The authors use a cross-generational evaluation to show that models incorporating world model priors, such as Google Veo 3, achieve superior temporal consistency and physics compliance while maintaining minimal high-frequency artifacts, as measured by VCD. Results show that these models also demonstrate strong causal reasoning capabilities, with task success rates exceeding 70%, indicating a shift from perceptual smoothness to physically grounded, rule-following generation. Earlier paradigms, in contrast, exhibit higher frequency instability and weaker adherence to physical laws, even when producing visually coherent outputs.

The authors use CoW-Bench to evaluate temporal consistency across models, revealing that while video generators excel at maintaining visual continuity (Worldline), they struggle with rule-guided evolution and stage-ordered transitions.

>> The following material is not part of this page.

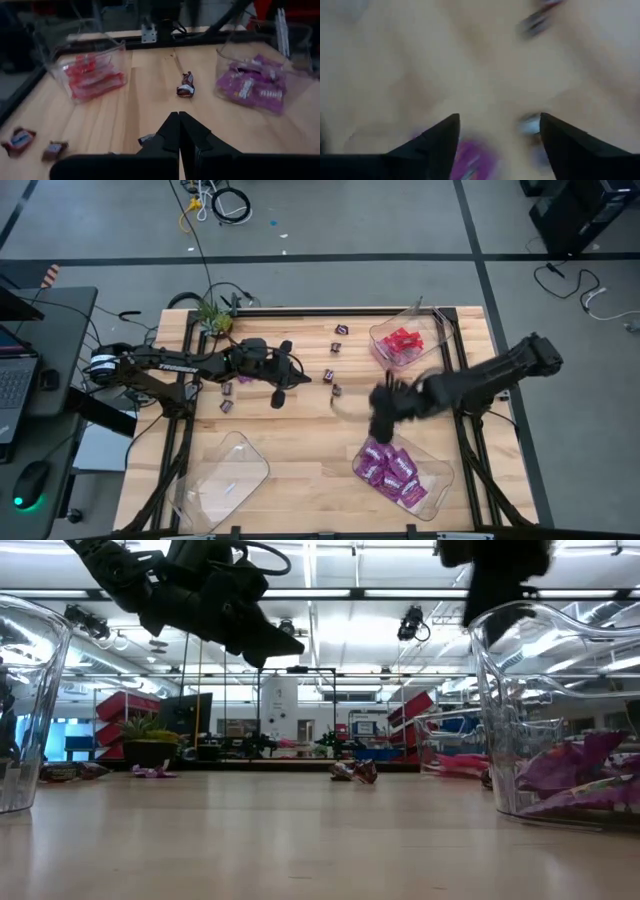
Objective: Sort candy
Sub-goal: Adjust the top transparent bin
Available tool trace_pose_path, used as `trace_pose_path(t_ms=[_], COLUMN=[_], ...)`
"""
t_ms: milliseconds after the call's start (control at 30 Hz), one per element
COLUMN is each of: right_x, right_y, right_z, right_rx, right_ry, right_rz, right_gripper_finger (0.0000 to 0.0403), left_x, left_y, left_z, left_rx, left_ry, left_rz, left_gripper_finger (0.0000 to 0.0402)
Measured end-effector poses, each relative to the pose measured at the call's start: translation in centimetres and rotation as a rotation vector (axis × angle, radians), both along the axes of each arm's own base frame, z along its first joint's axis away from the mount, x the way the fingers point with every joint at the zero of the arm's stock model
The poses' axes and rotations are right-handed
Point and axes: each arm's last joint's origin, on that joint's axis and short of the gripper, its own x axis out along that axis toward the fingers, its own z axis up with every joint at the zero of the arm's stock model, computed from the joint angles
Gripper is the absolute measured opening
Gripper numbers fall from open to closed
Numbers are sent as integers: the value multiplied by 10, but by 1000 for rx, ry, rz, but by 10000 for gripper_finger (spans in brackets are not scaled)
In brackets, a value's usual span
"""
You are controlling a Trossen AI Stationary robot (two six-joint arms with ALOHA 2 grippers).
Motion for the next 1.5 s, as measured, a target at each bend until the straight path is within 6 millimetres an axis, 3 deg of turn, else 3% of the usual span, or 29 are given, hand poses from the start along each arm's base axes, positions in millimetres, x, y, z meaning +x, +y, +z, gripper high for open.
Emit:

Image models, particularly closed-source ones, show stronger adherence to temporal constraints and structured progression, indicating that current video models prioritize smooth motion over causal, instruction-following dynamics. Results show a clear performance gap between closed-source and open-source models, with the latter often failing to maintain consistent state evolution or execute discrete temporal logic.

The authors use CoW-Bench to evaluate world models across modal, temporal, and spatial consistency, revealing that even visually plausible outputs often fail to satisfy explicit constraints like directional grounding, attribute binding, or causal event timing. Results show that top closed-source image models outperform video generators in maintaining stable referents and executing rule-based dynamics, while open-source video models frequently collapse under compound tasks requiring persistent world-state maintenance. This highlights a fundamental gap: current video models rely on pixel interpolation rather than physical reasoning, leading to failures in cross-consistency scenarios that demand long-horizon constraint satisfaction.

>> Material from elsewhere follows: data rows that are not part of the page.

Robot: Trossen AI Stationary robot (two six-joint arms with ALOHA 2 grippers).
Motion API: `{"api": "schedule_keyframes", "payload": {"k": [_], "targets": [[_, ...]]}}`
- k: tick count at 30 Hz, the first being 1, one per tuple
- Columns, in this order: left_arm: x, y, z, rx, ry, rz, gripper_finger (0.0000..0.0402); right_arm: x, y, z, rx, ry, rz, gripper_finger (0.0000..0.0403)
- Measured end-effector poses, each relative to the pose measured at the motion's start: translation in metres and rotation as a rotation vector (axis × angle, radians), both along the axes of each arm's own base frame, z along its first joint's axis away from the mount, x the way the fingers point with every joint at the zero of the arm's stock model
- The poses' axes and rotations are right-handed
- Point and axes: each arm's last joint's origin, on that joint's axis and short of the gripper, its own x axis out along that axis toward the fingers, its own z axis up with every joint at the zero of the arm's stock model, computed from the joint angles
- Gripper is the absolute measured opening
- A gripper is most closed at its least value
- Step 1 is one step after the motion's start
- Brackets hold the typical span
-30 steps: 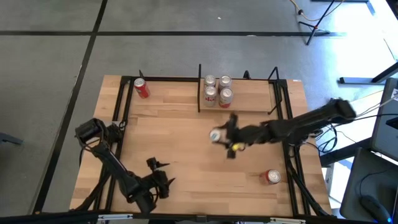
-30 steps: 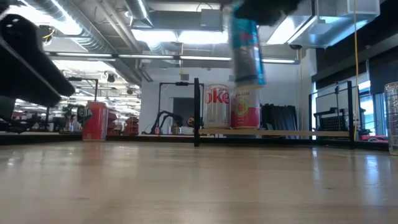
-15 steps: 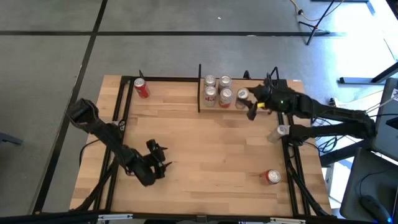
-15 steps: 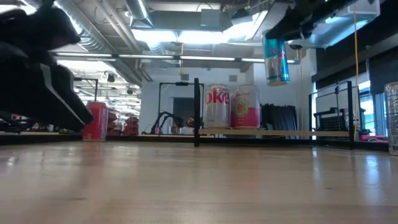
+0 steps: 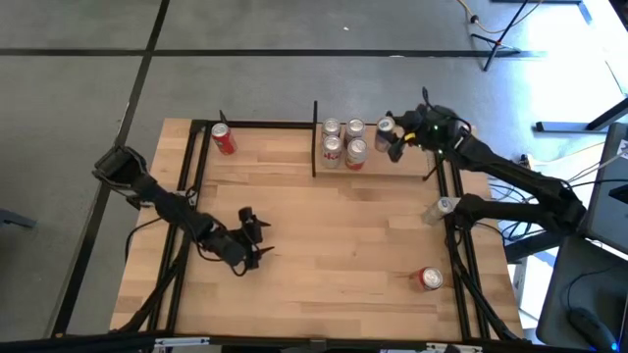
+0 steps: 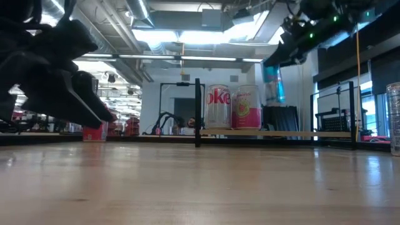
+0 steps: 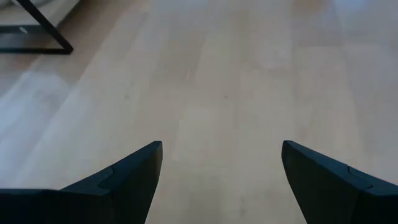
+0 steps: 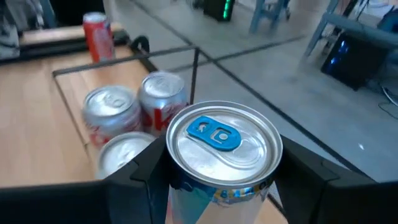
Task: Place canned beverage on shelf
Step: Put the bottom blue soda can on the shelf, then put the blue soda can on the shelf aligned with the other blue soda can
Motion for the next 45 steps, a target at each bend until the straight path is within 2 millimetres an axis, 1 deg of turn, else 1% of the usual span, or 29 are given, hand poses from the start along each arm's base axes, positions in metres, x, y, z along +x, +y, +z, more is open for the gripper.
{"api": "schedule_keyframes", "payload": {"k": [5, 8, 12, 15, 19, 25, 29, 35, 36, 38, 41, 43, 45], "targets": [[0.003, 0.007, 0.0, 0.047, 0.016, -0.004, 0.0315, -0.012, -0.012, -0.021, 0.016, -0.048, 0.028, 0.0206], [0.007, 0.013, 0.001, 0.068, 0.018, 0.008, 0.0315, -0.015, -0.016, -0.033, 0.012, -0.062, 0.016, 0.0206], [0.01, 0.02, 0.001, 0.069, 0.029, 0.019, 0.0315, -0.01, -0.022, -0.05, 0.011, -0.075, 0.01, 0.0207], [0.012, 0.025, 0.001, 0.085, 0.037, 0.03, 0.0315, -0.003, -0.029, -0.058, 0.023, -0.079, 0.008, 0.0206], [0.013, 0.028, 0.0, 0.074, 0.042, 0.032, 0.0315, 0.003, -0.034, -0.072, 0.073, -0.044, 0.005, 0.0207], [0.013, 0.027, 0.0, 0.066, 0.047, 0.022, 0.0315, 0.006, -0.038, -0.076, 0.078, -0.038, -0.005, 0.0208], [0.013, 0.027, 0.0, 0.066, 0.047, 0.021, 0.0315, 0.006, -0.038, -0.076, 0.08, -0.037, -0.004, 0.023], [0.013, 0.027, 0.0, 0.066, 0.046, 0.022, 0.0315, 0.004, -0.036, -0.077, 0.092, -0.024, -0.008, 0.0291], [0.013, 0.027, 0.0, 0.066, 0.046, 0.022, 0.0315, 0.003, -0.035, -0.074, 0.084, -0.032, -0.006, 0.03], [0.013, 0.027, 0.0, 0.066, 0.047, 0.021, 0.0315, 0.001, -0.032, -0.064, 0.068, -0.049, 0.0, 0.0314], [0.013, 0.027, 0.0, 0.056, 0.05, 0.012, 0.0315, -0.004, -0.027, -0.045, 0.087, -0.028, 0.002, 0.0329], [0.013, 0.027, 0.0, 0.054, 0.051, 0.011, 0.0315, -0.007, -0.023, -0.027, 0.11, -0.022, 0.0, 0.0334], [0.013, 0.027, 0.0, 0.051, 0.049, 0.011, 0.0315, -0.01, -0.014, -0.008, 0.15, 0.002, 0.01, 0.0335]]}}
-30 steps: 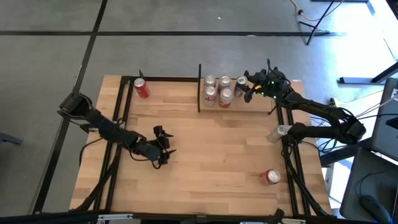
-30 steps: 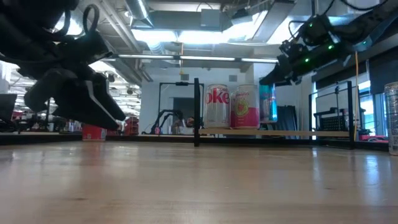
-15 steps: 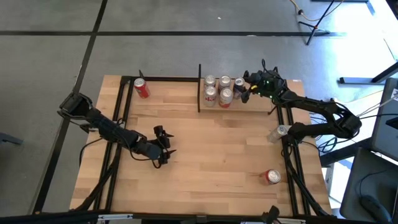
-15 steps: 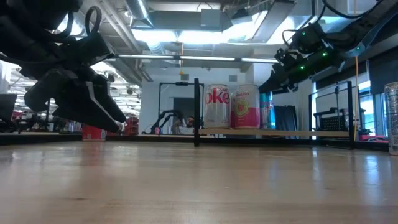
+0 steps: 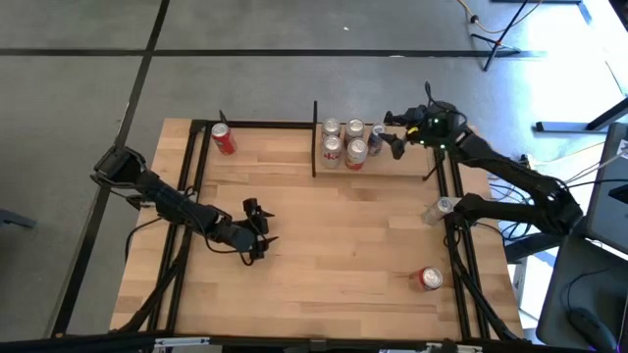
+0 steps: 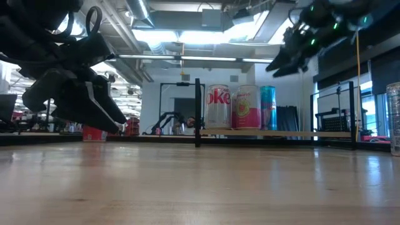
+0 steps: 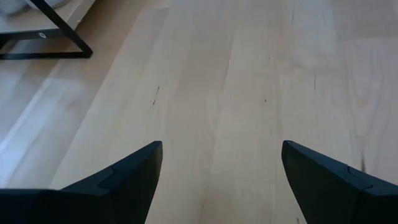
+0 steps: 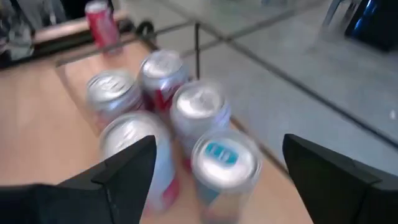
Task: Place canned beverage on shelf
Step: Put the blue soda can on the shelf aligned with the other blue soda can
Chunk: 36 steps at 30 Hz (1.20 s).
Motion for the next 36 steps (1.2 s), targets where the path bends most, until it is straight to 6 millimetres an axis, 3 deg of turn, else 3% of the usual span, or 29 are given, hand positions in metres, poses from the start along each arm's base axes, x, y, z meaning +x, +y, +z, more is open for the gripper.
{"api": "schedule_keyframes", "payload": {"k": [6, 12, 20, 36], "targets": [[0.0, 0.0, 0.0, -0.004, -0.005, 0.001, 0.0315, 0.004, 0.039, 0.033, 0.108, 0.204, 0.0, 0.0325], [0.004, -0.002, 0.004, -0.034, -0.057, 0.006, 0.0315, 0.002, 0.072, 0.045, 0.218, 0.353, -0.032, 0.0309], [0.004, -0.005, 0.005, -0.161, -0.093, 0.03, 0.0315, -0.023, 0.101, 0.033, 0.436, 0.603, -0.229, 0.0294], [-0.004, -0.029, 0.006, -0.259, -0.134, -0.008, 0.0315, -0.042, 0.129, 0.018, 0.597, 0.776, -0.434, 0.0294]]}}
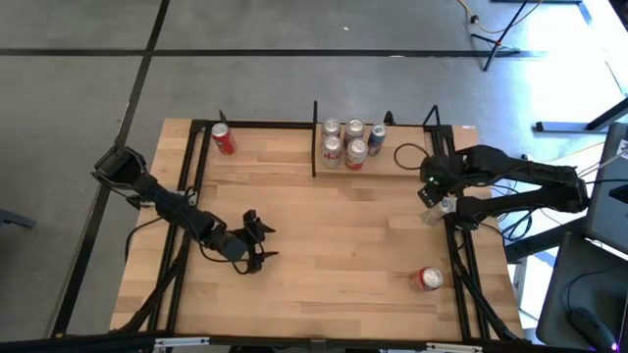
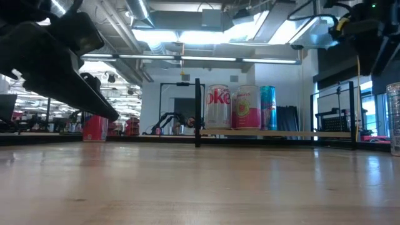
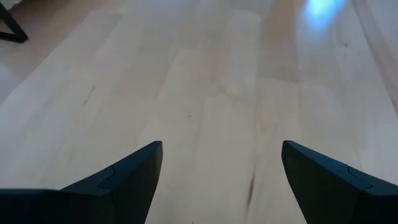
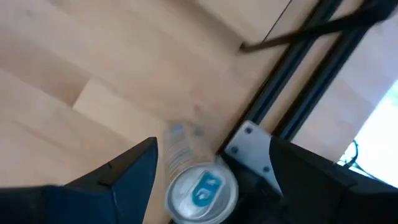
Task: Place canned beverage on shelf
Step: Put the blue soda can on the shelf aligned with the other blue soda can
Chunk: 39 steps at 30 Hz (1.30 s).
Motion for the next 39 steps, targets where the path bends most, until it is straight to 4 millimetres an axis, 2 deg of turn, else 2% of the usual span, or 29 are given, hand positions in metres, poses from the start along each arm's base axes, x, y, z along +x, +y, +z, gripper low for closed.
{"api": "schedule_keyframes", "payload": {"k": [7, 21, 27, 30, 36, 39], "targets": [[-0.003, -0.004, 0.001, 0.02, -0.017, 0.009, 0.0315, -0.005, 0.009, -0.021, 0.039, 0.059, 0.016, 0.0294], [-0.003, -0.004, 0.001, 0.021, -0.021, 0.013, 0.0315, -0.005, 0.012, -0.027, 0.118, 0.068, -0.006, 0.0294], [-0.003, -0.004, 0.001, 0.02, -0.021, 0.014, 0.0315, -0.008, 0.013, -0.044, 0.162, 0.128, -0.011, 0.0294], [-0.002, -0.005, 0.001, 0.019, -0.023, 0.013, 0.0315, -0.001, 0.013, -0.043, 0.182, 0.056, 0.0, 0.0293], [-0.002, -0.005, 0.001, 0.017, -0.026, 0.013, 0.0315, -0.001, 0.014, -0.045, 0.218, 0.092, -0.009, 0.0292], [-0.002, -0.005, 0.001, 0.017, -0.026, 0.013, 0.0315, 0.0, 0.014, -0.046, 0.228, 0.104, -0.01, 0.0276]]}}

The authors use CoW-Bench to evaluate world models across single and compound consistency tasks, revealing that while models perform well on isolated modal, spatial, or temporal constraints, they struggle significantly when multiple dimensions must be maintained simultaneously. Results show that cross-consistency tasks—especially those requiring synchronized modal-spatial-temporal reasoning—expose fundamental gaps in maintaining stable world states under dynamic evolution, indicating current models rely more on perceptual interpolation than genuine physical or causal reasoning.

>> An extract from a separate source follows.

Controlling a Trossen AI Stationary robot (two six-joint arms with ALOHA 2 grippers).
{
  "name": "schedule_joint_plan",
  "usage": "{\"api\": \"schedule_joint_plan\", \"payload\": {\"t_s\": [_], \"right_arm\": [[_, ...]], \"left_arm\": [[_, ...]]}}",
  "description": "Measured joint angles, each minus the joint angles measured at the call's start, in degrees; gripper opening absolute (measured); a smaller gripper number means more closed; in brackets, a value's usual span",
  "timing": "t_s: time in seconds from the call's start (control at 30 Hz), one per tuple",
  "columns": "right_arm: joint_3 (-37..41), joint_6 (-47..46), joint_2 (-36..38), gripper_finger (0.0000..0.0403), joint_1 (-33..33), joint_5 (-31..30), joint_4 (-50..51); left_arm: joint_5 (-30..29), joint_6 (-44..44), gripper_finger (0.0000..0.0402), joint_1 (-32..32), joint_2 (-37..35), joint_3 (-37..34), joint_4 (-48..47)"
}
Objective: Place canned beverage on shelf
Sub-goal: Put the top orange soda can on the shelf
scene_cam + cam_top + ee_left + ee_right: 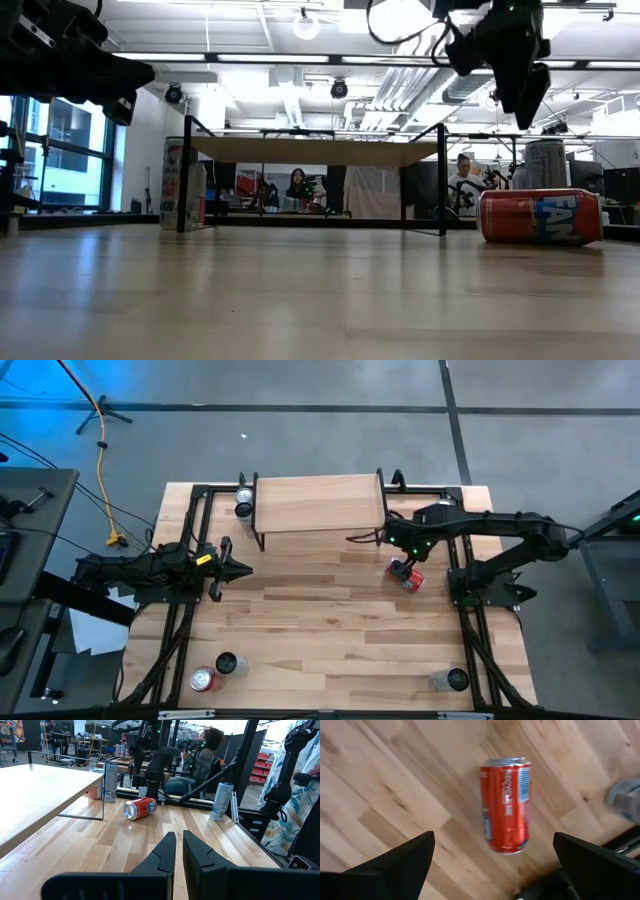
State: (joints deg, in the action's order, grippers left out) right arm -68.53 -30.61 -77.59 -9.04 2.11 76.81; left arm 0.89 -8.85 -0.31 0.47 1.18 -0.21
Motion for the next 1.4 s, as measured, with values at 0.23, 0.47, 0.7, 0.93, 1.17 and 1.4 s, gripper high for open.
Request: {"api": "schedule_joint_plan", "payload": {"t_s": [0.23,0.47,0.7,0.93,1.17,1.4], "right_arm": [[6.1,3.9,1.3,0.0393,-2.2,4.5,-2.3],[15.3,2.4,4.6,0.0393,-3.6,2.9,-5.2],[23.1,-0.3,4.6,0.0393,-3.3,4.5,-15.0],[27.9,-3.6,4.5,0.0393,-3.3,3.0,-20.0],[30.9,-5.4,4.4,0.0393,-3.3,3.7,-24.7],[30.9,-4.1,4.4,0.0361,-3.3,3.7,-24.8]], "left_arm": [[0.0,0.0,0.0003,0.0,0.0,0.0,0.0],[0.0,0.0,0.0003,0.0,0.0,0.0,0.0],[0.0,0.0,0.0003,0.0,0.0,0.0,0.0],[0.0,0.0,0.0003,0.0,0.0,0.0,0.0],[0.0,0.0,0.0003,0.0,0.0,0.0,0.0],[0.0,0.0,0.0003,0.0,0.0,0.0,0.0]]}}
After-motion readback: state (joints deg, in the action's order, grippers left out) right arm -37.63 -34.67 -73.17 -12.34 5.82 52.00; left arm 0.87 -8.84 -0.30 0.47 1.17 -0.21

The authors use CoW-Bench to evaluate world models across time-space consistency tasks, revealing that while many models generate visually smooth motion, they frequently fail to maintain a persistent spatial structure or execute goal-directed trajectories. Results show that top-performing models like GPT-Image-1.5 achieve high scores on structural and environmental stability, but most video generators struggle with core navigation tasks such as correctly reaching a goal or preserving trajectory continuity. This indicates that current video models prioritize perceptual smoothness over maintaining a coherent, physics-grounded world state during dynamic sequences.